A year later, I'm still struggling with this issue. Basically when I add client charset = UTF-8 to my freetds.conf file, I get "Out of memory!" thrown at me, with no apparent reason.
And strangely enough, my query runs just fine from the tsql freetds command-line program.
Do you happen to have any ideas?

Re:Help :)

ddick on 2010-05-06T23:25:06

First off, if you are hitting memory issues, are you trying to retrieve a text (as distinct from a /(?:var)?char/ field?
Secondly, can you set the TDSDUMP environment variable and post the output? checkout http://www.freetds.org/userguide/logging.htm

Re:Help :)

jdavidb on 2010-05-11T21:47:46

Found my answer. It was a text field, and the default length was massively too long. Apparently SQLServer defaults to something huge.

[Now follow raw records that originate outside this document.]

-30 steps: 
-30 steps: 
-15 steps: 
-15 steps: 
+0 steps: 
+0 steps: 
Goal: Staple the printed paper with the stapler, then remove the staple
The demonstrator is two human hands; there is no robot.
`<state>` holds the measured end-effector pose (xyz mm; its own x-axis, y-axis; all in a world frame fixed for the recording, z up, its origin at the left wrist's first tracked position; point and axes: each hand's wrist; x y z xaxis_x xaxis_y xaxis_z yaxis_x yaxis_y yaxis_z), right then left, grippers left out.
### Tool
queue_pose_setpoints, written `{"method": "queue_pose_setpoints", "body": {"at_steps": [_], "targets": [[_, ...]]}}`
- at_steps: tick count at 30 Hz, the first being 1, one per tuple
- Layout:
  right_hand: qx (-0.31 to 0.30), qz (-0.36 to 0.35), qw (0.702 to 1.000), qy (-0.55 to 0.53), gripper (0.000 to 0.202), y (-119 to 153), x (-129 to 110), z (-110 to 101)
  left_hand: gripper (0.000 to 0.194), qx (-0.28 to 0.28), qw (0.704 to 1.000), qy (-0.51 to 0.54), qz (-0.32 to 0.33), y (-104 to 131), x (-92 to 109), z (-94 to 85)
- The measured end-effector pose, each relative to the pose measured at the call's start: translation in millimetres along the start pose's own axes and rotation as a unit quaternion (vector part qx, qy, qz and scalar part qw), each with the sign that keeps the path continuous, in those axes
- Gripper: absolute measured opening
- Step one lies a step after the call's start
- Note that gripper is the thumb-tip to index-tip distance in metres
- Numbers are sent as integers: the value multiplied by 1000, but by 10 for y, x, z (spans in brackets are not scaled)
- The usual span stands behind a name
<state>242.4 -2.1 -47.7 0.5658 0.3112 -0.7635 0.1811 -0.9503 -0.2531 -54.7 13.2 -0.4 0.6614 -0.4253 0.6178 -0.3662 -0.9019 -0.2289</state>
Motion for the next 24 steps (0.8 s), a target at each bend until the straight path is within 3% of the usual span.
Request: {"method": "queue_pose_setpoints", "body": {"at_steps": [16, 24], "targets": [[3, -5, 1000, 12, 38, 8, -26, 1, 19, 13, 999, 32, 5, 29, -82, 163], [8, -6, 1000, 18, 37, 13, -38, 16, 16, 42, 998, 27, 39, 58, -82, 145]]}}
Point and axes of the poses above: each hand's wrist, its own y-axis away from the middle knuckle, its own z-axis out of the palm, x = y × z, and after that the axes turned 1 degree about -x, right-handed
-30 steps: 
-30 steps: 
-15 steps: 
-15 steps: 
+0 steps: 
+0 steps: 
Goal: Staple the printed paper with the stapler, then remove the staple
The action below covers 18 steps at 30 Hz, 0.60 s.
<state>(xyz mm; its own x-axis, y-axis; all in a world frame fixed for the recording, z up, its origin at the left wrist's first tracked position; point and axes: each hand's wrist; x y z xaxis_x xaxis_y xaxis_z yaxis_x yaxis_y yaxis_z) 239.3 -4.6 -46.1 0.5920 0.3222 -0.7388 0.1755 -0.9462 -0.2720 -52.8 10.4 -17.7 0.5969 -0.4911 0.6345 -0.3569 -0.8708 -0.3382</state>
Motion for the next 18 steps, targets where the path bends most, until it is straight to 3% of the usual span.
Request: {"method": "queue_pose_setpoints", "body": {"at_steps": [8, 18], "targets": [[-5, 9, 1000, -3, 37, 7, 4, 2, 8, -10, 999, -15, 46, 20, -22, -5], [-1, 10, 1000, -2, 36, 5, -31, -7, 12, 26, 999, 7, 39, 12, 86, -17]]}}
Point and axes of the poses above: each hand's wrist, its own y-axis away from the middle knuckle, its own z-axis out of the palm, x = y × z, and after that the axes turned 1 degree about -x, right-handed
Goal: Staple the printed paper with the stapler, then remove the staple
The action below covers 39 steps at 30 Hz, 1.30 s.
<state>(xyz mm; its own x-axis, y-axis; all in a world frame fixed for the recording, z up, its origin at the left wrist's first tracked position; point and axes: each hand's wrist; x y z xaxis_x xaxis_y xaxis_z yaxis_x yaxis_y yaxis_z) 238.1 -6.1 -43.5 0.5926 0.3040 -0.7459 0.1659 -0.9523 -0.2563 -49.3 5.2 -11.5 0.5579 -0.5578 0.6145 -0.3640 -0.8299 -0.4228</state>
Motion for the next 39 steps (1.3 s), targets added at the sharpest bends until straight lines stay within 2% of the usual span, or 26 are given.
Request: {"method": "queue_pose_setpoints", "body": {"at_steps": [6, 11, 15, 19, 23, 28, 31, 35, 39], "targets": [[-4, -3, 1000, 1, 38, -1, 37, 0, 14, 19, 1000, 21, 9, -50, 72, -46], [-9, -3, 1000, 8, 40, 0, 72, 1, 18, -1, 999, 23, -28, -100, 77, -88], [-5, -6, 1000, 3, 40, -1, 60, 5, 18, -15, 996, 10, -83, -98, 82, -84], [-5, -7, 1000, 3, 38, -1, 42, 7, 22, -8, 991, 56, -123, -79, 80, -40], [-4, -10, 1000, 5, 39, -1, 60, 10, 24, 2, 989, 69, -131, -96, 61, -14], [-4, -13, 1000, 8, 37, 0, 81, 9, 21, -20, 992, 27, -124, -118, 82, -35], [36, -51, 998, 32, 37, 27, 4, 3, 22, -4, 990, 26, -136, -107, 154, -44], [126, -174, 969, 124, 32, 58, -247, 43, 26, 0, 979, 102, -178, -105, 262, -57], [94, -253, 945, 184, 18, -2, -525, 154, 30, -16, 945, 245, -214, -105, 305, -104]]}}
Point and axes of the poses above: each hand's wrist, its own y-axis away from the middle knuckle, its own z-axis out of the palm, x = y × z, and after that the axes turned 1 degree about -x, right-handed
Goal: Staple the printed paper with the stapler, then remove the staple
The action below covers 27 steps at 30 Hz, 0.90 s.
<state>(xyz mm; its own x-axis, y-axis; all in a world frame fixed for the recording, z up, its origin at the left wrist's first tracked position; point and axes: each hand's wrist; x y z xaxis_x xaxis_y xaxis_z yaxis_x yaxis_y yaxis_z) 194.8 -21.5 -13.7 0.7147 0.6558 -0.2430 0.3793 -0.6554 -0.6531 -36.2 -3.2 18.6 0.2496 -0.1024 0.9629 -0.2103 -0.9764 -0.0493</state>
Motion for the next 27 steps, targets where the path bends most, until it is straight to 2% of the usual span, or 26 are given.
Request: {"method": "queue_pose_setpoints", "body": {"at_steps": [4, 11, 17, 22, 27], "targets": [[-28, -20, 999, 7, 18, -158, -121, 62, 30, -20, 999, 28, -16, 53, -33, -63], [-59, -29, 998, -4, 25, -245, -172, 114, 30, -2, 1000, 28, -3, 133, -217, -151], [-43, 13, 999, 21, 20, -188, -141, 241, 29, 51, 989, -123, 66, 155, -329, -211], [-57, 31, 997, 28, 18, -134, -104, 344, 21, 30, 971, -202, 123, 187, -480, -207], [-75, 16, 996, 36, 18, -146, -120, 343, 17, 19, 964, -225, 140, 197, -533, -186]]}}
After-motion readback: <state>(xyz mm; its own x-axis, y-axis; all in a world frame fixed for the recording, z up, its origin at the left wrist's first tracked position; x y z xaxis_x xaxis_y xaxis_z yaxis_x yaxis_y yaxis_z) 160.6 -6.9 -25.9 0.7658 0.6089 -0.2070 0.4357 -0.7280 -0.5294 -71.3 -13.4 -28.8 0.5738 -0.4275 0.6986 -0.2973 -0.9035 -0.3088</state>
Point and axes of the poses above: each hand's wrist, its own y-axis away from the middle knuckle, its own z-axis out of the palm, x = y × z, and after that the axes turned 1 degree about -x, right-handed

I could change it in freetds.conf, and that fixed the problem.

Re:Help :)

jdavidb on 2010-05-11T21:48:17

Also, TDSDUMP is really helping me ... thanks!

Re:Help :)

ddick on 2010-05-06T23:28:51

Even better, use the TDSDUMP variable when running against DBD::Sybase (the failure) and tsql (the success) and compare the debug logs to find the difference.

Re:Help :)

ddick on 2009-06-09T23:42:34

also, i found setting
export TDSDUMP=/tmp/freetds.log
to be a huge help, as you can then see what your data is encoded as it travels over the network.